NASA astronaut Suni Williams shares her Thanksgiving plans in space

The astronauts aboard the International Space Station are ready to break bread for a Thanksgiving Day in orbit.

NASA astronaut Suni Williams said she and her fellow crew members will have a day off to celebrate.

“We have a lot of food that we packed away that is Thanksgiving-like,” Williams said Wednesday in an interview with NBC News. “Some smoked turkey, some cranberry, apple wedges, green beans and mushrooms and mashed potatoes.”

She added that she plans to tune in to the Macy’s Thanksgiving Day Parade before celebrating with her American and Russian counterparts.

Williams has lived and worked on the International Space Station for nearly six months. She and fellow NASA astronaut Butch Wilmore arrived at the orbiting outpost in early June, as test pilots on the first manned flight of Boeing’s Starliner space capsule.

The pair planned to stay at the ISS for only about a week and then return to Earth aboard the Starliner. But problems with the spacecraft forced the duo to remain in orbit for months longer than expected. Wilmore and Williams are scheduled to return home in February in a SpaceX Crew Dragon capsule.

The beleaguered Starliner mission was a dramatic, months-long saga for NASA and Boeing. But Williams said she doesn’t see herself as “stranded” in space.

“Our mission control team and our management always had the possibility that we could come home,” she said. “So yeah, we came up here on the Starliner. We’re coming back on a dragon, but there’s always been a plan for how we’d get home.”

In recent weeks have NASA dispelled rumors that Williams had experienced health problems in space. Several news articles suggested the astronaut had lost significant weight, but the agency’s chief of health and medicine said Nov. 14 that Williams and the others aboard the space station remain in good health.

Williams told NBC News that she is enjoying her time in orbit and is in good spirits.

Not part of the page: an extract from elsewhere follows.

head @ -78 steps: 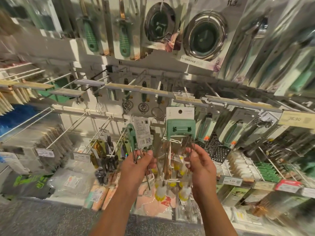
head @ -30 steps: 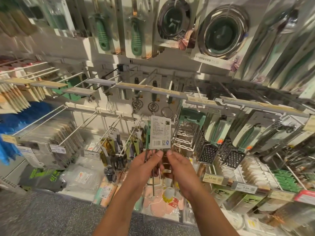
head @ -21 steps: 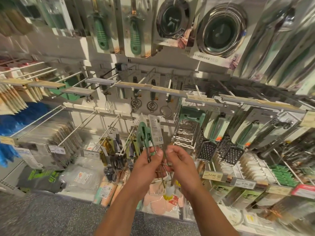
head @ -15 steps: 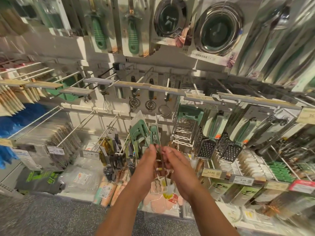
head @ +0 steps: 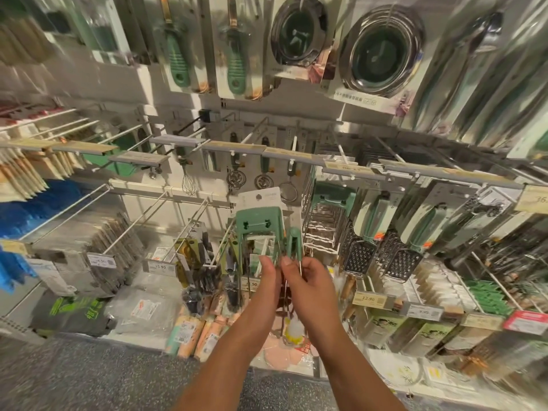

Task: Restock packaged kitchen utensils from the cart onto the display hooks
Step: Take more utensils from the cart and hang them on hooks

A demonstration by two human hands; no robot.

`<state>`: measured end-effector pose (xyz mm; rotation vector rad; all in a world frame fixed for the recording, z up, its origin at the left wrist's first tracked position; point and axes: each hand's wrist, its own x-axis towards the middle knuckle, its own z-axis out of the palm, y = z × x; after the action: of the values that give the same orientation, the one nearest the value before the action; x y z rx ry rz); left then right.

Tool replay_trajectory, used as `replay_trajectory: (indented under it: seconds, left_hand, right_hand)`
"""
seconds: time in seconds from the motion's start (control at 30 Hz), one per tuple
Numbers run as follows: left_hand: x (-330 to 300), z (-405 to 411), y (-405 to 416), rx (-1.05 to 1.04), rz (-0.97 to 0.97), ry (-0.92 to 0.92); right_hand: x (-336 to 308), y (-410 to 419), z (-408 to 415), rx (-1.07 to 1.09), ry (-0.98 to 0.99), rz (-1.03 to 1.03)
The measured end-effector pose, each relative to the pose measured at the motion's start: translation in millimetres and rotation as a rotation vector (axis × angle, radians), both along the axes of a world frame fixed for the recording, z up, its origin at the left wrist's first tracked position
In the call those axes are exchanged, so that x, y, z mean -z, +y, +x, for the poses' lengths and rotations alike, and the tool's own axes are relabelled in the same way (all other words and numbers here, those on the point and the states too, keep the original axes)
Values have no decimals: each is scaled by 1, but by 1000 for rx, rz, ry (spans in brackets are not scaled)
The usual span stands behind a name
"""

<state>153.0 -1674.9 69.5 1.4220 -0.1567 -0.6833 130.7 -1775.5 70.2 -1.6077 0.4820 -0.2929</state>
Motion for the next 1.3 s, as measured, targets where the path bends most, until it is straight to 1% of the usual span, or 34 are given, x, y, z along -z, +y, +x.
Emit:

“We feel good, exercise, eat right,” she said. “We also have a lot of fun up here. So, you know, people are worried about us. Really, don’t worry about us.”

Suni Williams and Butch Wilmore
Suni Williams and Butch Wilmore in Cape Canaveral, Fla., on June 5.Chris O’Meara / AP File

Despite the problems that surfaced during the Starliner’s journey — primarily with its thrusters and leaking helium — the capsule returned smoothly to Earth without a crew on September 7. Williams said it would have been nice to see the Starliner mission completed.

She added that once Boeing and NASA deal with the things that went wrong on the test flight, she would not hesitate to fly the Starliner into space again.

“Maybe not tomorrow, because we have to incorporate some of the lessons we’ve learned,” she said, “but as soon as we see that we’re on the right track and we’ve made some of the fixes to some of the issues, which we had – absolutely.”